Transaction Summary

Closing: March 2017
Issuer: Consorzio Stabile SIS ScpA (“SIS”)
Country: Italy
Sector: Infrastructure
Transaction: Structuring and private placement of Senior Secured Notes
Transaction rationale:
Working capital financing
Size: EUR 61.6m
Tenor: 2 years, callable
Listing: Vienna Stock Exchange
mainSpring role: Sole advisor and arranger
  • Consorzio Stabile SIS S.c.p.A. (“SIS” or the “Issuer”) is an Italian joint venture incorporated by SACYR Construcción SAU (49%) and INC S.p.A. (51%) for the development of infrastructure projects in Italy.
  • The transaction represented a strategic opportunity for SIS to raise funding from the capital markets, in addition to its banking sources. The funds will be used to finance its working capital needs and speed up the execution of a number of projects in their startup phase, thereby improving the company’s profitability.
  • SIS issued Senior Secured Notes (the “Notes”) for a total amount of EUR 61.6m, listed on the Vienna Stock Exchange. The final tenor of the Notes is 2 years, but they are callable at the option of the Issuer, in whole or in part, before the final maturity date.
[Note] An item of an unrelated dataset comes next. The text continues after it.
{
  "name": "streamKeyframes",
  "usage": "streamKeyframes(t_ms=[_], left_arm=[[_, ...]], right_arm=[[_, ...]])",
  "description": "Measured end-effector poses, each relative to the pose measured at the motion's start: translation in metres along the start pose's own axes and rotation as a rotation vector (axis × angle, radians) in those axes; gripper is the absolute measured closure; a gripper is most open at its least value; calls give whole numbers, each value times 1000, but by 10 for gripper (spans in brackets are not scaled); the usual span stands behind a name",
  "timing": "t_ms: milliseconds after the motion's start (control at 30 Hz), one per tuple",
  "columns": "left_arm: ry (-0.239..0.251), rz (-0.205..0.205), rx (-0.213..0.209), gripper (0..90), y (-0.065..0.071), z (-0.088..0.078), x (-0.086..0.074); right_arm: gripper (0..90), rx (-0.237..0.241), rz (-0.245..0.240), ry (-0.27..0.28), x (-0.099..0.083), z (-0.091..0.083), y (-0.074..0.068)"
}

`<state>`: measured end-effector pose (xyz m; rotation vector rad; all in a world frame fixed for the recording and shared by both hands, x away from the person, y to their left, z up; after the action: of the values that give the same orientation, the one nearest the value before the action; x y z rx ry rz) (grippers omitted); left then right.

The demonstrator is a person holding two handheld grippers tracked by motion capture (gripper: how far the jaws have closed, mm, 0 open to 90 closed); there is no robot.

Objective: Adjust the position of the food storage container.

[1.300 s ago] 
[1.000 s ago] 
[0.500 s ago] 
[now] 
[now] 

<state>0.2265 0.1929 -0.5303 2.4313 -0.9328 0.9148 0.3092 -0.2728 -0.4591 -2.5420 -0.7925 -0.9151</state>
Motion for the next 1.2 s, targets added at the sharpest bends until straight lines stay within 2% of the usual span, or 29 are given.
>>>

  • The Notes are secured by the Issuer’s shares and all economic claims in favor of SIS raised against the relevant Italian public companies in connection with the works and activities performed by SIS in the execution of a number of public contracts and concessions.
  • mainSpring acted as the sole advisor and arranger of the transaction, responsible for the structuring of the financing facility and the management of the marketing process and relations with potential investors.
  • mainSpring approached more than 15 institutional market players with different investment profiles to explore their appetite and initial thoughts on the proposed transaction terms and conditions.
  • The key to the transaction’s success was mainSpring’s ability to step into the views of both the Issuer and investors and implement imaginative and effective structuring solutions that allowed for the alignment of both parties’ interests.
  • As an example, the financing facility took the form of listed notes, and the original final maturity date was extended, along with the inclusion of a redemption option for the Issuer.
  • The Notes’ original target size of EUR 47.4m was fully subscribed by two investors at closing. Shortly after, an additional third investor joined one of the initial ones in a EUR 14.2m retap.